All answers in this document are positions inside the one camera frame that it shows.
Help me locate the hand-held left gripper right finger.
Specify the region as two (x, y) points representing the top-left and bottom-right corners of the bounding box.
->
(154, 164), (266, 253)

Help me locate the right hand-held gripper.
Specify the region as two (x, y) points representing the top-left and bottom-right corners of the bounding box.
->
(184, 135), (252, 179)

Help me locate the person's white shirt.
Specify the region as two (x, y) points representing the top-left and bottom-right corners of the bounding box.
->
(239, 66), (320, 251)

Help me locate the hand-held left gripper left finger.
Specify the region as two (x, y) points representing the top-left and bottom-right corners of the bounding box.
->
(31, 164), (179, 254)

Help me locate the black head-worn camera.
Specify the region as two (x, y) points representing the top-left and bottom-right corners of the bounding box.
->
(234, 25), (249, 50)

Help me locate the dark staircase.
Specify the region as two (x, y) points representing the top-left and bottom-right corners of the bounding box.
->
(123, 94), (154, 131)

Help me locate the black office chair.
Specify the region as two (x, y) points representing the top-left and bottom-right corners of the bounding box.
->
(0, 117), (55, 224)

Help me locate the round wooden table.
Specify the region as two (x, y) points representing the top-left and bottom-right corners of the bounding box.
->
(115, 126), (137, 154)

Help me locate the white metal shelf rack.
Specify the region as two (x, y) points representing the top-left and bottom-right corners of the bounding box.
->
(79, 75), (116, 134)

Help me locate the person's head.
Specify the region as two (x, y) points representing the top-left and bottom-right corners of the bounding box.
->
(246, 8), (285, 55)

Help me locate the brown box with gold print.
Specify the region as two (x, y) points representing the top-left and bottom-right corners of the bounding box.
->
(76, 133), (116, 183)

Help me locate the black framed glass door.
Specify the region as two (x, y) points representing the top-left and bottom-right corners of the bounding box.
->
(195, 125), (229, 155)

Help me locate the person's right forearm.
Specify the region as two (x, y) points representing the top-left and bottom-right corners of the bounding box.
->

============

__EXERCISE INSTRUCTIONS__
Print out every entry, keeping each one exact.

__WRITTEN SOLUTION__
All answers in this document are positions inside the one camera frame that it shows.
Help me locate the hand-held left gripper right finger.
Specify the region as two (x, y) points representing the top-left and bottom-right corners of the bounding box.
->
(154, 164), (266, 253)

Help me locate the right hand-held gripper.
Specify the region as two (x, y) points representing the top-left and bottom-right corners of the bounding box.
->
(184, 135), (252, 179)

Help me locate the person's white shirt.
Specify the region as two (x, y) points representing the top-left and bottom-right corners of the bounding box.
->
(239, 66), (320, 251)

Help me locate the hand-held left gripper left finger.
Specify the region as two (x, y) points representing the top-left and bottom-right corners of the bounding box.
->
(31, 164), (179, 254)

Help me locate the black head-worn camera.
Specify the region as two (x, y) points representing the top-left and bottom-right corners of the bounding box.
->
(234, 25), (249, 50)

Help me locate the dark staircase.
Specify the region as two (x, y) points representing the top-left and bottom-right corners of the bounding box.
->
(123, 94), (154, 131)

Help me locate the black office chair.
Specify the region as two (x, y) points representing the top-left and bottom-right corners of the bounding box.
->
(0, 117), (55, 224)

Help me locate the round wooden table.
Specify the region as two (x, y) points representing the top-left and bottom-right corners of the bounding box.
->
(115, 126), (137, 154)

Help me locate the white metal shelf rack.
Specify the region as two (x, y) points representing the top-left and bottom-right corners of the bounding box.
->
(79, 75), (116, 134)

Help me locate the person's head.
Specify the region as two (x, y) points representing the top-left and bottom-right corners of the bounding box.
->
(246, 8), (285, 55)

Help me locate the brown box with gold print.
Specify the region as two (x, y) points representing the top-left and bottom-right corners of the bounding box.
->
(76, 133), (116, 183)

Help me locate the black framed glass door.
Specify the region as two (x, y) points representing the top-left and bottom-right corners of the bounding box.
->
(195, 125), (229, 155)

Help me locate the person's right forearm.
Specify the region as two (x, y) points representing the top-left and bottom-right corners of the bounding box.
->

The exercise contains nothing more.